What you will do: Would you copy each line of the data below that has "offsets"?

※

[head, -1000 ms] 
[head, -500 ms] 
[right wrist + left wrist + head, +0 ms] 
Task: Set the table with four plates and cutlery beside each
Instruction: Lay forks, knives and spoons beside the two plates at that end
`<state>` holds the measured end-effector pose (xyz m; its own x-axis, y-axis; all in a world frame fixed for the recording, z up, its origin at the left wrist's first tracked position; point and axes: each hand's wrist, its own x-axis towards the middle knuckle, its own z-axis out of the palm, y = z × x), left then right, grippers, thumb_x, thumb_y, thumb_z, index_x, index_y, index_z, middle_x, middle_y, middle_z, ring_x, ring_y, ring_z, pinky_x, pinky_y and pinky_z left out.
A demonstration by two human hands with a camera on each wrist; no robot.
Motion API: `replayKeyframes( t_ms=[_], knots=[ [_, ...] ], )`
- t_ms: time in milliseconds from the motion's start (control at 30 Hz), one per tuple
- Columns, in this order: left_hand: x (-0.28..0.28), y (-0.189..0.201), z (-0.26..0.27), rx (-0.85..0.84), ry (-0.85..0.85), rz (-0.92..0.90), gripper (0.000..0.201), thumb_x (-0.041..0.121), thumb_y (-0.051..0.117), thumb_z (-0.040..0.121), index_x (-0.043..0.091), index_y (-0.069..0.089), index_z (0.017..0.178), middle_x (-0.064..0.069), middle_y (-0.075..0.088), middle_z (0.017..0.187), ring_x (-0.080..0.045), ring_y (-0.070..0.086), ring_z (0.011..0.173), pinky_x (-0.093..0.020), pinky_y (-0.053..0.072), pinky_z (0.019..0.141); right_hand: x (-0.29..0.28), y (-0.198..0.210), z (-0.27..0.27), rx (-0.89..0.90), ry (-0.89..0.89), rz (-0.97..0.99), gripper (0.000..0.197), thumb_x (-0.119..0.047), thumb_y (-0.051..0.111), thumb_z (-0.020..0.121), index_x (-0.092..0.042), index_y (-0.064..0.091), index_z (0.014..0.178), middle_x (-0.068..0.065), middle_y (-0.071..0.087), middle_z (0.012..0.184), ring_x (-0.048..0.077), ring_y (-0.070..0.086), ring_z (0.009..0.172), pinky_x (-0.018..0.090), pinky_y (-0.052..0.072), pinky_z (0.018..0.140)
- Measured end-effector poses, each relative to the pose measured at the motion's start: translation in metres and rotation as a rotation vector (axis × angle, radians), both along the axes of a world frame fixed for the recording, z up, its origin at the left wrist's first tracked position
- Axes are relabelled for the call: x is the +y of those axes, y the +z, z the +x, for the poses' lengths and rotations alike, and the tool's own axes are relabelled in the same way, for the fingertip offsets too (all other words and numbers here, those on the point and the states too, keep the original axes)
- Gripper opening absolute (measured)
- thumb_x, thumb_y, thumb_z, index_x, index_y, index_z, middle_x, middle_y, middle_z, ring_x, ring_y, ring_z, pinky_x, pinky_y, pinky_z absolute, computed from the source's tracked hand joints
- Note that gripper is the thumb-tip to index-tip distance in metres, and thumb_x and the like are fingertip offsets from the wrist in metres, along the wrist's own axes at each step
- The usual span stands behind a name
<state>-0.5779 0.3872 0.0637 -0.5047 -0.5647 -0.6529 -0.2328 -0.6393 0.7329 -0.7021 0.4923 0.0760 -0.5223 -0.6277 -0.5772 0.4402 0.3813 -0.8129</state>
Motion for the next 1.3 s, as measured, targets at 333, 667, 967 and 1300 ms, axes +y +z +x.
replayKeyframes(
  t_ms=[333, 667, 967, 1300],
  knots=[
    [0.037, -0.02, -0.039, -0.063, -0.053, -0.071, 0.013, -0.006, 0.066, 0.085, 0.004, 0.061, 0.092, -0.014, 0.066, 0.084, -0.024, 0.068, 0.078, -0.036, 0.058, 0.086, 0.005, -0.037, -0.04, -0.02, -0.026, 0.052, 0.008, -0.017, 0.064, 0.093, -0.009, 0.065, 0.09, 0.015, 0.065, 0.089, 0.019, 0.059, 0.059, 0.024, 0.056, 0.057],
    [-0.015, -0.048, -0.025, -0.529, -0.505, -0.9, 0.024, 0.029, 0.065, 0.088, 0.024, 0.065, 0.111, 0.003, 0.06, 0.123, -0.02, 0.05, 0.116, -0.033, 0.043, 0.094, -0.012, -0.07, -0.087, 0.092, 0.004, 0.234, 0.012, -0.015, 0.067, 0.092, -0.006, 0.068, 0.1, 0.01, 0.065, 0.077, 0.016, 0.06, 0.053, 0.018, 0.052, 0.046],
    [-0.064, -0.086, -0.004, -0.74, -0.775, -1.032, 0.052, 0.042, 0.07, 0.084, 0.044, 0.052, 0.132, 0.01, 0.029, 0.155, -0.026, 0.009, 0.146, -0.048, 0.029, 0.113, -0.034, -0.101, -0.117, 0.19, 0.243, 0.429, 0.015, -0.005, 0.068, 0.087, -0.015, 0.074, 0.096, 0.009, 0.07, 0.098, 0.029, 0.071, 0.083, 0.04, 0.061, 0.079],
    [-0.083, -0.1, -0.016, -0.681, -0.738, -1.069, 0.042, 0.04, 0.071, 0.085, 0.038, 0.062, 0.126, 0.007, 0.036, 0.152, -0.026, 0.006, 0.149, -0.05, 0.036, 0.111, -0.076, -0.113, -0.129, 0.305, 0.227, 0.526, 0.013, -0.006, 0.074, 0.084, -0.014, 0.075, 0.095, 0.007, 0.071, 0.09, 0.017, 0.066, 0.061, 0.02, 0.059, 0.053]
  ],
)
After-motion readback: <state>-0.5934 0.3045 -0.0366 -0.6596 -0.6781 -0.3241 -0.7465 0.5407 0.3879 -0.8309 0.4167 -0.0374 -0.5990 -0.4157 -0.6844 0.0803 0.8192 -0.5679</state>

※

Result below:
- Axes are relabelled for the call: x is the +y of those axes, y the +z, z the +x, for the poses' lengths and rotations alike, and the tool's own axes are relabelled in the same way, for the fingertip offsets too (all other words and numbers here, those on the point and the states too, keep the original axes)
- Note that gripper is the thumb-tip to index-tip distance in metres, and thumb_x and the like are fingertip offsets from the wrist in metres, along the wrist's own axes at each step

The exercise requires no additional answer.